Jean-Paul-Égide Martini

deutscher Komponist

Jean-Paul-Égide Martini (* 31. August 1741 in Freystadt, Oberpfalz, Kurfürstentum Bayern; † 14. Februar 1816[1] in Paris; gebürtig Johann Paul Aegidius Martin; auch genannt Johann Paul Ägidius Schwarzendorf sowie Martini il Tedesco) war ein deutsch-französischer Komponist.

J. P. E. Martini

Martinis Eltern waren der Schullehrer und Organist Andreas Martin und dessen Frau Barbara, die starb, als Johann sechs Jahre alt war.
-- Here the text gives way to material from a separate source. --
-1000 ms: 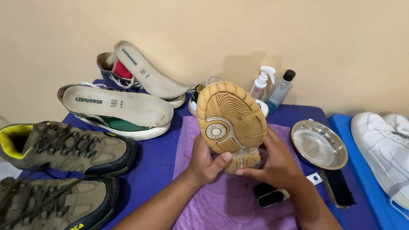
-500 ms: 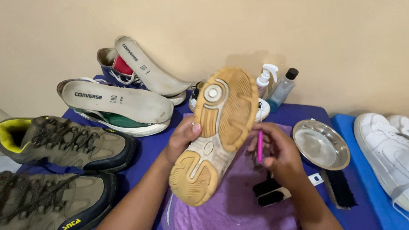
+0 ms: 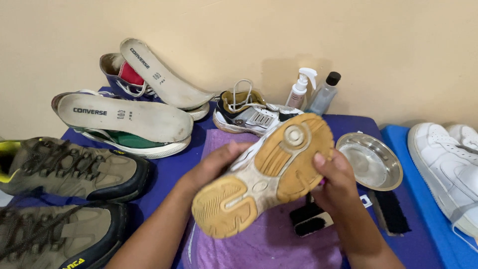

Martini kam zunächst auf das Jesuiten-Seminar nach Neuburg an der Donau, wo er bereits mit elf Jahren als Organist tätig war. Danach zog er nach Freiburg im Breisgau, um Philosophie zu studieren, doch brach er dieses Studium bald ab, weil er sich mehr der Musik verbunden fühlte. Auf der darauffolgenden Wanderschaft nahm er den Decknamen Schwarzendorf an. 1760 kam er ins lothringische Nancy, wo er zu seinem Familiennamen in der italienisierten Form Martini zurückkehrte und 1764 Marguerite Camelot heiratete, die ebenfalls einer Organistenfamilie entstammte. Von 1768 bis 1772 war er Sous-lieutenant à la Suite (Überzählig) im Régiment de Chamborant Houzards. Seine größten Erfolge erzielte Martini nach seinem Umzug nach Paris, wo er vor allem Opern und Marschmusik komponierte. Seine Werke wurden zur Unterscheidung von dem italienischen Komponisten Giovanni Battista Martini unter dem Namen Martini il Tedesco („der Deutsche“) verlegt. 1788 wurde er gegen eine Zuzahlung von 16.000 Livres zum Surintendant de la musique du roi als Hofmusiker mit Zuständigkeit für Kirchenmusik und zugleich Intendant der wichtigsten Pariser Bühnen designiert und sollte diese Ämter nach dem Tod seines Vorgängers antreten.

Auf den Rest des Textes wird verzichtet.